The courses offered by the group introduced a variety of topics, but in general students learned the history, the songs, and the rhythms of some maracatu nations from Pernambuco, including the rhythms: baque de martelo, baque de arrasto, baque de parada, and the baque de marcacao of the maracatu Nacao Estrela Brilhante; baque de martelo from the maracatu Nacao Porto Rico; baque de Imale from maracatu Leao Coroado; baque de arrasto from maracatu Encanto da Alegria. There was even a baque de Brooklyn, a musical arrangement by Kettner. Among the instruments most used are alfaia and abe drums, caixa snare drum, ganza shakers, and agogo and gonge bells.

Their performances, free or paid, occur in a range of spaces and occasions, including bars, museums, universities, parks, and the Halloween parade of New York City, which some group members, both Brazilians and Americans familiar with Brazil, described as a kind of "Brazilian Carnaval." In 2012, for the first time, Maracatu New York participated in the Mardi Gras parade in New Orleans with the Mardi Gras Indians. I traveled with the group to New Orleans where I conducted fieldwork on their participation. Their performances centre on the music, with no coronation ceremony of the black kings or other performative elements from the maracatu-nacao tradition of Pernambuco. In some performances, some members of the group, especially the Brazilians Michele Nascimento-Kettner and Liliana Araujo, dance, performing the characteristic body movements of maracatu-nacao. The musicians' clothes and instruments tend to vary from performance to performance. Generally, they wear the group's official shirt, with some variations in other elements of their clothing. But there are also standardized performances in which the men wear white pants and the women wear white skirts, except for Liliana Araujo, the official singer of the group, who generally wears long, colourful dresses.

In Maracatu New York, musical and cultural exchanges take place with different Brazilian and American musicians, as I observed in the performances in New York and New Orleans. However, the most notable flows of people, ideas, and sounds are established with cultural practices from Pernambuco, like the maracatu-nacao practices. Cultural exchanges occur by way of the contact with Brazil permitted by the group's Brazilian members, as well as by the travels of members of Maracatu New York to Brazil, and by the travel of members from Recife's maracatu nation Estrela Brilhante to New York. In both 2005 and 2008, Kettner organized trips to Recife with members of the group. There they came in contact with diverse northeastern Brazilian cultural practices, largely with the rhythms of maracatu nations, which they learned in workshops with Jorge Martins.

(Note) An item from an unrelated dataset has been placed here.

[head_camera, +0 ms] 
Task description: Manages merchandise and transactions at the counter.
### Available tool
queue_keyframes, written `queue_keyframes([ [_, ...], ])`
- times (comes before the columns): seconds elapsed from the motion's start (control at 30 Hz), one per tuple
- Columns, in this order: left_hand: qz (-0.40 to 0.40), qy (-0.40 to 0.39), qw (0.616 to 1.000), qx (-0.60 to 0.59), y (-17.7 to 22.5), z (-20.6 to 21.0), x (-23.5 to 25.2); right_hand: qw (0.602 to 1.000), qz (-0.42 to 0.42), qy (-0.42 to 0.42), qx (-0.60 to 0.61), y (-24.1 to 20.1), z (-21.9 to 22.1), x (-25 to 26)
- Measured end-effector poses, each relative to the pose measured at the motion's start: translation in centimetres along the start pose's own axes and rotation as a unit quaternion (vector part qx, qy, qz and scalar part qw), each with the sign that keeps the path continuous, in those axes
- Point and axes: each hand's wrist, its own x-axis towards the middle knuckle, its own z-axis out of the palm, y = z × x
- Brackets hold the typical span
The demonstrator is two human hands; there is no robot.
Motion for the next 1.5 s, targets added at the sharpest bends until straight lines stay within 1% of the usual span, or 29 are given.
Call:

These flows between Brazil and the United States are also visible in cultural programs. In 2003, the Brooklyn Arts Council partially funded Brazilian maracatu musician Jorge Martins' travel to New York for the aforementioned workshop, and did so again in 2004, when he returned with members of Estrela Brilhante to perform. In 2012, while I was conducting field research, Jorge Martins again led maracatu workshops with the group in New York. In 2013, Estrela Brilhante will tour the US--performing with Maracatu New York--thanks to a grant obtained by Kettner and other musicians.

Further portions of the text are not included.